══ INFORMATION SHOWN ══
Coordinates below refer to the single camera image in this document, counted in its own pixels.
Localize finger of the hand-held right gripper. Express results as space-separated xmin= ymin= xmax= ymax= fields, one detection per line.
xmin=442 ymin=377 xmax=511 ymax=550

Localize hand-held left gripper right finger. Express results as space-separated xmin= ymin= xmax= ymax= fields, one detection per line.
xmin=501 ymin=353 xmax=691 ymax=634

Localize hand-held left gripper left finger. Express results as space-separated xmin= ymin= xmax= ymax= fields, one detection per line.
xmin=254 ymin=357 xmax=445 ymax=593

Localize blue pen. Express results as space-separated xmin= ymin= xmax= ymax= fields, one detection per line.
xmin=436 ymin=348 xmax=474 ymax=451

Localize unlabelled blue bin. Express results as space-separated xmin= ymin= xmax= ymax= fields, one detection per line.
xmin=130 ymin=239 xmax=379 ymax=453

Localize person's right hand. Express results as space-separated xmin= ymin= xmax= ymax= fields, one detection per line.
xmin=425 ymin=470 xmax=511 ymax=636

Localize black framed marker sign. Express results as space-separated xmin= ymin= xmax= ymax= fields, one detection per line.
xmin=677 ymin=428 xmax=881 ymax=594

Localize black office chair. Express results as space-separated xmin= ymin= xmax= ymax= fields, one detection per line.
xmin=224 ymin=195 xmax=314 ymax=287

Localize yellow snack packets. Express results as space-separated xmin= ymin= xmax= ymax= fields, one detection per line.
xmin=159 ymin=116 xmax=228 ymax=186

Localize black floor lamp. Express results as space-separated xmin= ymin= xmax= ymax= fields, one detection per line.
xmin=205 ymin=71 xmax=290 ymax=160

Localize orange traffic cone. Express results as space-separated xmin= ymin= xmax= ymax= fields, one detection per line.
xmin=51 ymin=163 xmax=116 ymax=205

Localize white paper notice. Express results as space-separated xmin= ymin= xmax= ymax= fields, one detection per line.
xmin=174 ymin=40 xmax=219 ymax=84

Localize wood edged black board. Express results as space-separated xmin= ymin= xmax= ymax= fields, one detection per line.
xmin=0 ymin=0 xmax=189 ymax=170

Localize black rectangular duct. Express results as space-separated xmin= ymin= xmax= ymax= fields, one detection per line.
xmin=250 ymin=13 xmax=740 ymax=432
═══
WORK ITEM: Once you have read the records above, set each one down again exactly.

TASK OUTPUT:
Coordinates below refer to the single camera image in this document, counted in its own pixels.
Localize finger of the hand-held right gripper. Express results as space-separated xmin= ymin= xmax= ymax= fields, one detection per line.
xmin=442 ymin=377 xmax=511 ymax=550

Localize hand-held left gripper right finger. Express results as space-separated xmin= ymin= xmax= ymax= fields, one detection per line.
xmin=501 ymin=353 xmax=691 ymax=634

Localize hand-held left gripper left finger. Express results as space-separated xmin= ymin= xmax= ymax= fields, one detection per line.
xmin=254 ymin=357 xmax=445 ymax=593

Localize blue pen. Express results as space-separated xmin= ymin= xmax= ymax= fields, one detection per line.
xmin=436 ymin=348 xmax=474 ymax=451

Localize unlabelled blue bin. Express results as space-separated xmin= ymin= xmax= ymax= fields, one detection per line.
xmin=130 ymin=239 xmax=379 ymax=453

Localize person's right hand. Express results as space-separated xmin= ymin= xmax= ymax= fields, one detection per line.
xmin=425 ymin=470 xmax=511 ymax=636

Localize black framed marker sign. Express results as space-separated xmin= ymin= xmax= ymax= fields, one detection per line.
xmin=677 ymin=428 xmax=881 ymax=594

Localize black office chair. Express results as space-separated xmin= ymin= xmax= ymax= fields, one detection per line.
xmin=224 ymin=195 xmax=314 ymax=287

Localize yellow snack packets. Express results as space-separated xmin= ymin= xmax= ymax= fields, one detection per line.
xmin=159 ymin=116 xmax=228 ymax=186

Localize black floor lamp. Express results as space-separated xmin= ymin= xmax= ymax= fields, one detection per line.
xmin=205 ymin=71 xmax=290 ymax=160

Localize orange traffic cone. Express results as space-separated xmin= ymin= xmax= ymax= fields, one detection per line.
xmin=51 ymin=163 xmax=116 ymax=205

Localize white paper notice. Express results as space-separated xmin= ymin= xmax= ymax= fields, one detection per line.
xmin=174 ymin=40 xmax=219 ymax=84

Localize wood edged black board. Express results as space-separated xmin= ymin= xmax= ymax= fields, one detection per line.
xmin=0 ymin=0 xmax=189 ymax=170

Localize black rectangular duct. Express results as space-separated xmin= ymin= xmax= ymax= fields, one detection per line.
xmin=250 ymin=13 xmax=740 ymax=432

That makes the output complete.